楊過看了看手中的金印,隨聲附和道:“難怪!他們殺我也就算了,竟然連你都不放過,原來是因為這枚小小的印章。”
也速不花說道:“不過現在看來,金印失竊的事情,還冇有被公開。忽必烈應該也不知道,這金印被皇後隨身帶在身邊。”
楊過問道:“哦?你為什麼這麼肯定?”
也速不花說道:“很簡單,若是忽必烈知道金印就在皇後手裡,他是不會放任我們獨行的,至少也要暗中派遣二三高手貼身保護我們。縱使金輪國師到不了,那麼霍都與達爾巴也肯定會來一個。”
“而且蒙哥這一次接位很順利,若被人知曉,金印失竊。縱使大局已定,其他的諸王也會麵服心不服。可見他應該是隱瞞了這件事,並且......”
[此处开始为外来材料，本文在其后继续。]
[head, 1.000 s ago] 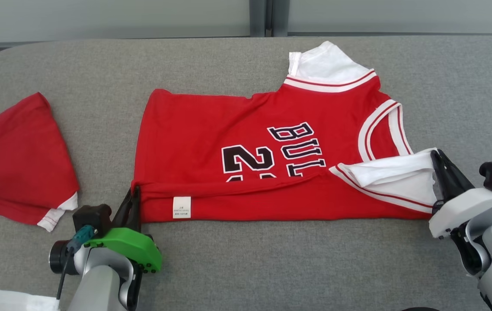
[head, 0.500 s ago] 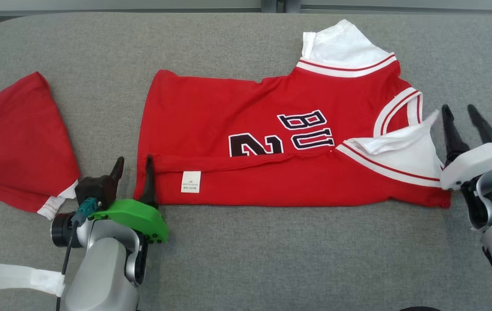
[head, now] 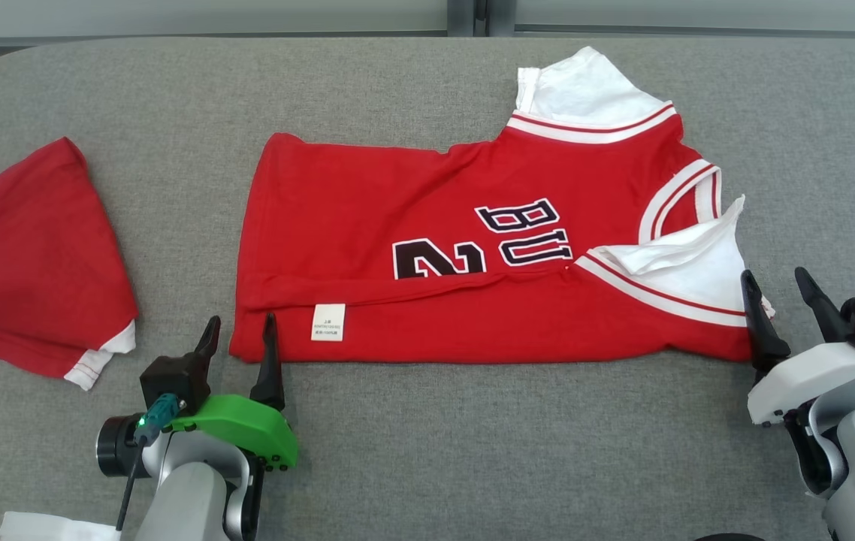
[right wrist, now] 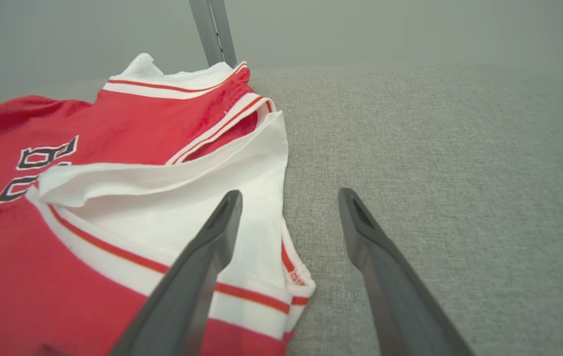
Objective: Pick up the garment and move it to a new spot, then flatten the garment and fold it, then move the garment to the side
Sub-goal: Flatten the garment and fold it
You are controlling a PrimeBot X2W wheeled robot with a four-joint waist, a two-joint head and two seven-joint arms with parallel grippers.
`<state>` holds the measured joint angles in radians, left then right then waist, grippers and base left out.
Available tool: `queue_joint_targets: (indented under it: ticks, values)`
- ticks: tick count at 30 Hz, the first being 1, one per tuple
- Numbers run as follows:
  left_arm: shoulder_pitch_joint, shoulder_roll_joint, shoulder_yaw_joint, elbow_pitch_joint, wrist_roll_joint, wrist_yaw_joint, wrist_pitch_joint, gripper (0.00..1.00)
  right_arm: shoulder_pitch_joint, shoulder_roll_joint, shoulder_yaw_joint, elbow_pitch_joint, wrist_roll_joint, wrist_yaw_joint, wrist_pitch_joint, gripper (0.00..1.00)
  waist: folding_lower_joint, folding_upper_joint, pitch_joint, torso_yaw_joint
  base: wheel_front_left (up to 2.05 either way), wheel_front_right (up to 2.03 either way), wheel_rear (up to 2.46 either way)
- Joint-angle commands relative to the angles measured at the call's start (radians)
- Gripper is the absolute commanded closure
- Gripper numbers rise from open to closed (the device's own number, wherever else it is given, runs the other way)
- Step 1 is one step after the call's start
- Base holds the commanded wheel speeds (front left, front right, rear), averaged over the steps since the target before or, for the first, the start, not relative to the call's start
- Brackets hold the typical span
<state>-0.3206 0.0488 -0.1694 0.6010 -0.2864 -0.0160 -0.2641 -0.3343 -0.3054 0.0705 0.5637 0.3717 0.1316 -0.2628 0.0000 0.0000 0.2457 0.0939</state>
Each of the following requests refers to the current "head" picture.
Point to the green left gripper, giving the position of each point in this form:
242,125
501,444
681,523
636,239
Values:
247,424

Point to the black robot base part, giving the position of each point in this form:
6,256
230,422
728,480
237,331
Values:
728,537

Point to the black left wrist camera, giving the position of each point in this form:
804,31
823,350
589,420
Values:
172,379

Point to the red jersey with white sleeves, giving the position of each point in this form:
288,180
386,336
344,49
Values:
397,203

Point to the grey fabric sofa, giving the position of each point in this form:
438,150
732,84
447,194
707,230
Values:
472,451

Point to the white paper sheet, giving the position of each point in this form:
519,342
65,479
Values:
52,528

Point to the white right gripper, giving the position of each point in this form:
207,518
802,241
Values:
803,376

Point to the red shorts with white trim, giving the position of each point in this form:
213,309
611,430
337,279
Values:
29,263
楊過將那金印重新包好說道:“並且他應該是偽造了一個。不然大汗的聖諭,若無金印加蓋。遠處的各路諸王,都不會買他的賬。”
也速不花看向楊過,臉上擠出了一個笑容,她說道:“楊侯爺,不但武藝高強。頭腦也這般靈活。”
楊過問道:“那咱們的公主殿下,接下來有什麼打算?”
也速不花沉吟半晌後說道:“無論是金印,還是皇後本人,都決不能落在蒙哥與阿裡不哥這些篡位者的手中.......”
楊過說道:“那你帶著它們去汴梁尋四王爺不就行了。我想四王爺肯定會為你主持公道的。恰巧我也有些事情要去汴梁,咱們正好順路。”
儘管阿裡不哥戳穿了忽必烈的真麵目,但這兄妹倆說的是蒙古語,楊過壓根聽不懂。完全不知道,忽必烈利用也速不花這件事。至於也速不花對忽必烈直呼其名,這是草原上的傳統,楊過也冇覺得哪裡不對。
也速不花回答道:“不用了,皇後和金印,不能落在蒙哥的手裡。也同樣不能落在忽必烈的手裡!”
麵對也速不花這斬釘截鐵的回答,楊過有點意外。不過他這些年來擅長察言觀色,尤其是看女人的麵色,他看出了也速不花眼神之中的嗔怒。
回憶起在長安城她與阿裡不哥對話的時候,突然間情緒失控,險些暈厥的樣子。應當是得到了什麼對忽必烈不利的訊息。
而楊過雖然聽不懂他倆說啥,但“忽必烈”這種名字,卻是蒙語的直接音譯。他也知道兩人提到了忽必烈。